Problem description. Within the material below, transcribe exactly the lines from the one holding "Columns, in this" through the one holding "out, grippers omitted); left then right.", keeping both ends and skipping the rest.

------------------------------

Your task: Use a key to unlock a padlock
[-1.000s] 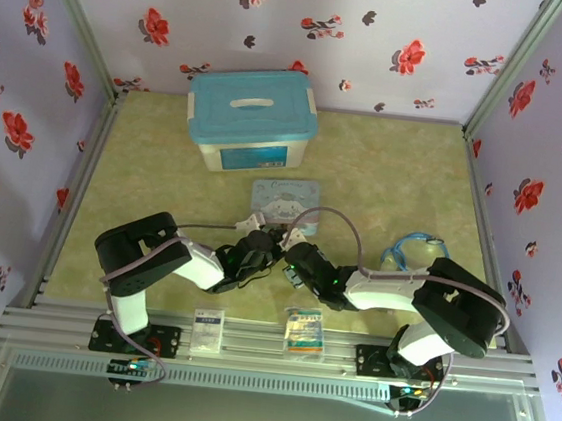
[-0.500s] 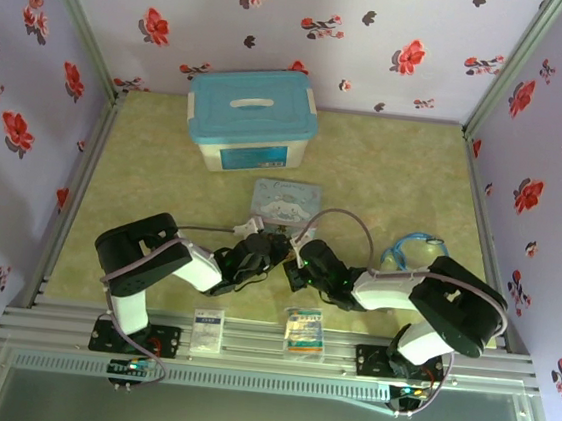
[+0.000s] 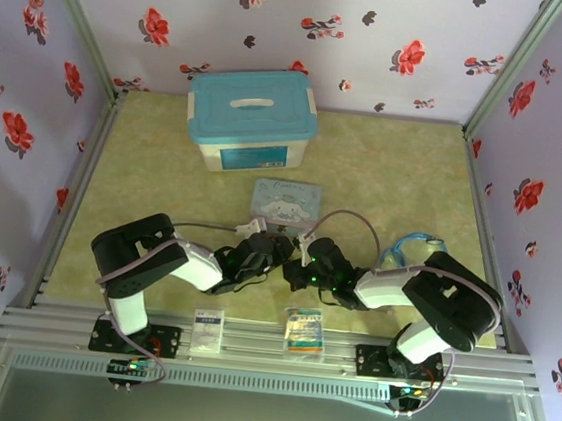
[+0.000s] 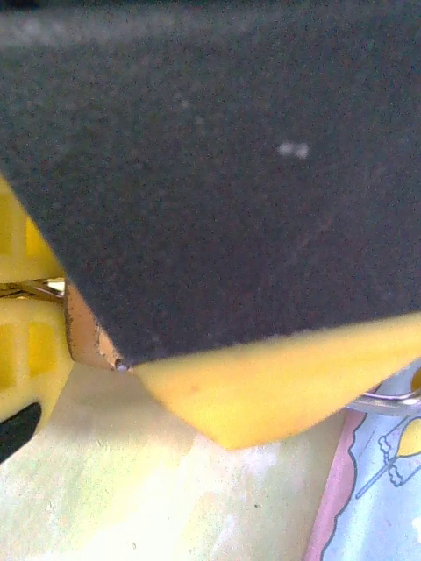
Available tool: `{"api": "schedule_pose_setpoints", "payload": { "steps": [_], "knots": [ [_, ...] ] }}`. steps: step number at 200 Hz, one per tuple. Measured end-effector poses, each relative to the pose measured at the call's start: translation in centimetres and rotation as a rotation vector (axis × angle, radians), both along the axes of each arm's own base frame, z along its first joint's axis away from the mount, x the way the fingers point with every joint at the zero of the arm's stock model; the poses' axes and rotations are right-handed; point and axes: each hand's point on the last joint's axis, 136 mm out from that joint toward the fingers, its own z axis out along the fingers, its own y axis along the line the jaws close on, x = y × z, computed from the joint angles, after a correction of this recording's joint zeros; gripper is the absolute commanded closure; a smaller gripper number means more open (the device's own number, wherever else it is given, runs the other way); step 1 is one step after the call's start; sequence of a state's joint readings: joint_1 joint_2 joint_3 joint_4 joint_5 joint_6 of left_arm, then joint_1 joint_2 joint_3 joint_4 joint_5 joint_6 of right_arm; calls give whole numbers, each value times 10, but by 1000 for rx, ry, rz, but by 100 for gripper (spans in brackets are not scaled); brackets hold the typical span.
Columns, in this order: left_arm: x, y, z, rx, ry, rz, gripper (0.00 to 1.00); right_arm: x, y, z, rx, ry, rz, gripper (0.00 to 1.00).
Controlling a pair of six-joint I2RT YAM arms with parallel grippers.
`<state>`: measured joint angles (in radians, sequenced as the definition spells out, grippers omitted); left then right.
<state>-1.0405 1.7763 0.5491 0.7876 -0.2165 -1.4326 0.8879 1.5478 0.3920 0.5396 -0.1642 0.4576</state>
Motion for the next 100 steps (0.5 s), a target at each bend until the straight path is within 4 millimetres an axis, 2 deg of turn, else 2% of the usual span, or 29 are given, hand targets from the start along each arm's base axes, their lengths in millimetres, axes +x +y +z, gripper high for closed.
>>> {"api": "schedule_pose_setpoints", "payload": {
  "steps": [24, 34, 44, 66, 83, 100],
  "knots": [
    [0, 1, 0, 14, 0, -2, 84, 0, 2, 0, 11, 6, -4, 100],
    [1, 0, 0, 20, -4, -3, 92, 1, 2, 0, 14, 10, -8, 98],
    [1, 1, 1, 35, -17, -11, 95, 1, 2, 0, 17, 15, -10, 91],
    [1, 1, 2, 52, -16, -13, 97, -1, 4, 4, 39, 31, -10, 67],
    [4, 3, 4, 63, -15, -10, 100, -2, 3, 7, 42, 34, -15, 59],
    [3, 4, 5, 74, -9, -15, 100, 0, -4, 9, 22, 28, -42, 56]
  ]
}}
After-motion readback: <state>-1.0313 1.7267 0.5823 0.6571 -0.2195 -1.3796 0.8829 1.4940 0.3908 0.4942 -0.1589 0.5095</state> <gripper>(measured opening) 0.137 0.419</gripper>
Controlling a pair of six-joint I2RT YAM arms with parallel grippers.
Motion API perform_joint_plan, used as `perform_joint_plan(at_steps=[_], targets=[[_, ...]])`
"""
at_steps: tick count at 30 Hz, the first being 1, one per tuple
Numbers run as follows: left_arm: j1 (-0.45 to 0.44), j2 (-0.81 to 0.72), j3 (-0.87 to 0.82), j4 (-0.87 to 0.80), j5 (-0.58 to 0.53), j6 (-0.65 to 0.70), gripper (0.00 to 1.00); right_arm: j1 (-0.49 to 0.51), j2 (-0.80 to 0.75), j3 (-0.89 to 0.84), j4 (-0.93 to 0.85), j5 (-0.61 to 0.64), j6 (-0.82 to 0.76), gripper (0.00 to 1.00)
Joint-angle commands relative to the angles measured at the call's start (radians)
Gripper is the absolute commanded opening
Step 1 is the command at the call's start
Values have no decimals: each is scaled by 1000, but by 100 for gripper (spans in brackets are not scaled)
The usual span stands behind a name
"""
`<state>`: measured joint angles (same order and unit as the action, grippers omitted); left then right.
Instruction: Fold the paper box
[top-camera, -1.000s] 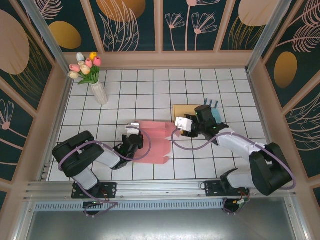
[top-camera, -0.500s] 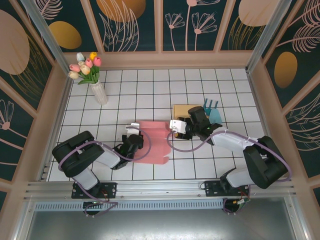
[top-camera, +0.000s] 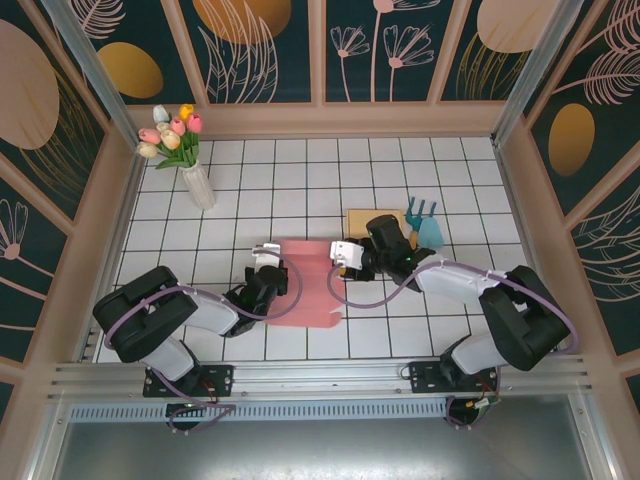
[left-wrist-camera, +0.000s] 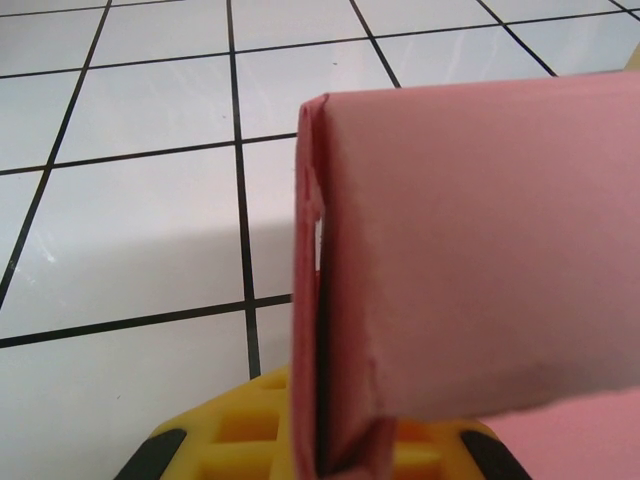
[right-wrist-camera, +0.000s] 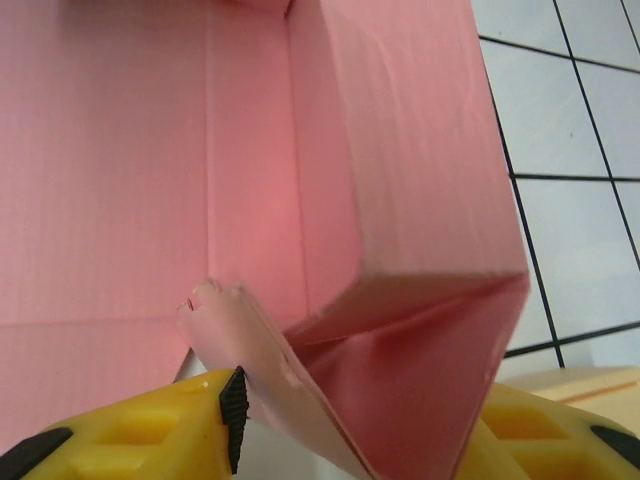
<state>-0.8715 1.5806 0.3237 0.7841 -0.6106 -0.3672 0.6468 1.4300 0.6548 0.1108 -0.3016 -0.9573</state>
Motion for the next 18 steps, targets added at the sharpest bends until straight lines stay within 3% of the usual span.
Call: perform_joint_plan(at_steps=[1, 8, 18], targets=[[-5, -3, 7, -14, 15, 1, 2, 13, -7, -8, 61, -57, 36, 50], [-7, 6, 21, -16, 13, -23, 2, 34, -39, -55, 178, -43, 155, 48], [-10, -30, 23, -32, 28, -46, 2, 79, -31, -88, 430, 82, 606, 40]])
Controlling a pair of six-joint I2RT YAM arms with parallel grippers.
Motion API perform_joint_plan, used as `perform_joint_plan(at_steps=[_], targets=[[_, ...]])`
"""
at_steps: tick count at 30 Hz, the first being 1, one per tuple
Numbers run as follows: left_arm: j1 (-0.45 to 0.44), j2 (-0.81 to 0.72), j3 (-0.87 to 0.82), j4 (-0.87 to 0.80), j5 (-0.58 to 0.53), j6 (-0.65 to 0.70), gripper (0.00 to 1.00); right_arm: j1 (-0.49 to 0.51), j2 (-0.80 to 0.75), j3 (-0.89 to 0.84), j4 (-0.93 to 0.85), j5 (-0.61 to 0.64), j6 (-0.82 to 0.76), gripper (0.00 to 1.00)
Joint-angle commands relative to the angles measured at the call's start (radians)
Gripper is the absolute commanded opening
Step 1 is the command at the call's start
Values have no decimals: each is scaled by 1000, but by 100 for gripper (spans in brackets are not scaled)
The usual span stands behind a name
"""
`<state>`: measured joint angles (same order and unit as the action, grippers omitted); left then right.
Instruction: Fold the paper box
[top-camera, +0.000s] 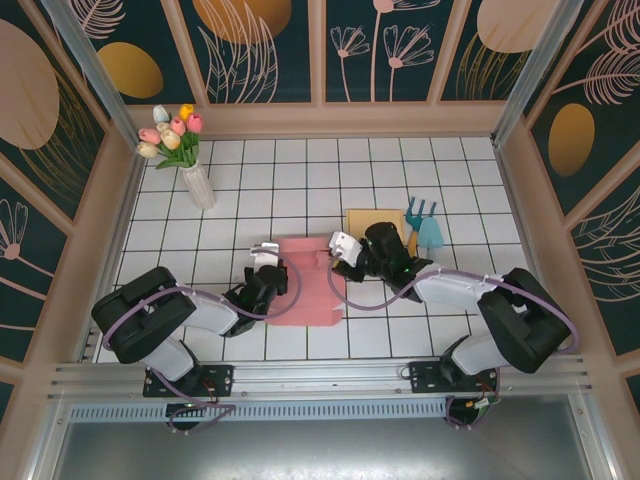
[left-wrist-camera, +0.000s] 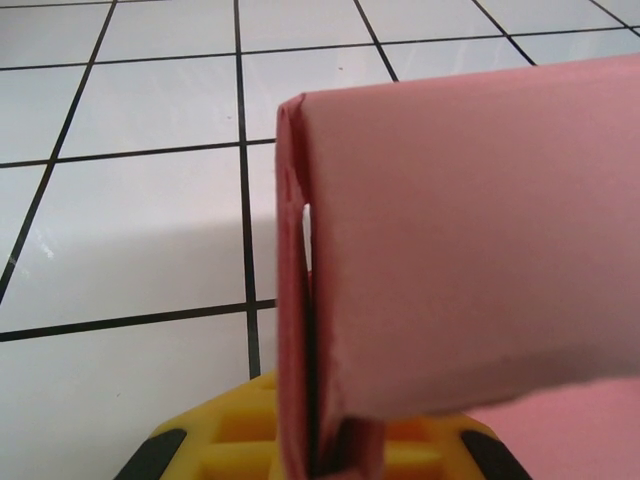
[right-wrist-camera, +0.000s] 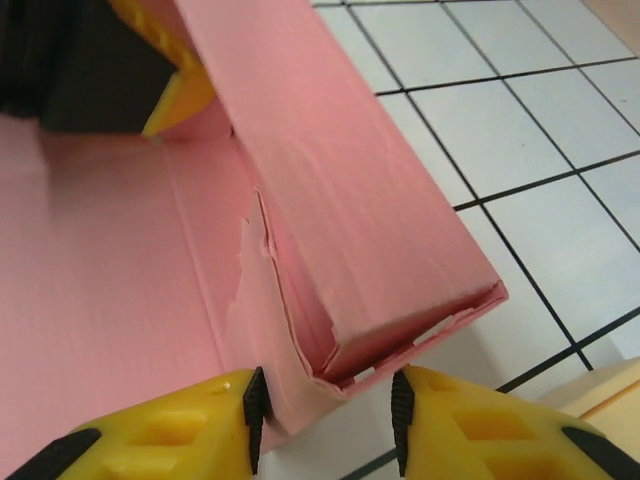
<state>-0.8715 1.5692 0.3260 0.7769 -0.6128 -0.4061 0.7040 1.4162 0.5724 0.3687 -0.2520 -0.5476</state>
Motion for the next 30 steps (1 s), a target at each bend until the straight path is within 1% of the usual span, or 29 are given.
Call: perform_joint_plan(at_steps=[1, 2, 4, 8, 13, 16, 19, 20, 21, 23, 24, 25, 26, 27, 30], targets=[[-11, -20, 21, -25, 33, -11, 2, 30, -10, -8, 197, 71, 246, 37], [-11, -20, 23, -24, 39, -15, 2, 38, -4, -10, 218, 106, 280, 34], [-13, -21, 24, -20, 51, -22, 2, 58, 12, -21, 268, 176, 345, 32], [-15, -28, 25, -11, 73, -38, 2, 94, 49, -50, 367, 244, 386, 32], [-16, -47, 28, -19, 99, -70, 3, 104, 114, -30, 401, 355, 496, 30], [-16, -36, 42, -26, 133, -75, 3, 112, 164, -29, 456, 413, 538, 30], [-19, -13, 60, -43, 137, -87, 3, 128, 218, -19, 487, 500, 564, 24], [-19, -7, 63, -46, 134, -94, 3, 134, 234, -14, 484, 532, 572, 23], [-19, -2, 67, -54, 125, -106, 3, 143, 255, -5, 485, 569, 576, 23], [-21, 3, 77, -83, 98, -139, 2, 163, 289, 15, 464, 699, 592, 15], [-20, 3, 84, -109, 71, -160, 2, 174, 306, 29, 432, 798, 612, 13], [-21, 2, 92, -140, 40, -187, 2, 182, 321, 44, 392, 907, 640, 13], [-20, 1, 97, -165, 11, -212, 2, 184, 329, 50, 365, 978, 669, 13], [-21, -4, 102, -195, -23, -241, 2, 183, 333, 50, 345, 1028, 699, 13], [-20, -15, 104, -232, -83, -285, 3, 181, 327, 44, 295, 1095, 752, 14]])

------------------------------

Solution to this exercise.
Columns, in this order: left_arm: x, y, z, rx, ry, rz, gripper (0.00 to 1.00); right_arm: x, y, z, rx, ry, rz, gripper (0.00 to 1.00).
Controlling a pair of six-joint I2RT YAM arms with parallel grippers.
`<state>`: measured joint angles (in radians, sequenced as the definition spells out, grippers omitted); left then right.

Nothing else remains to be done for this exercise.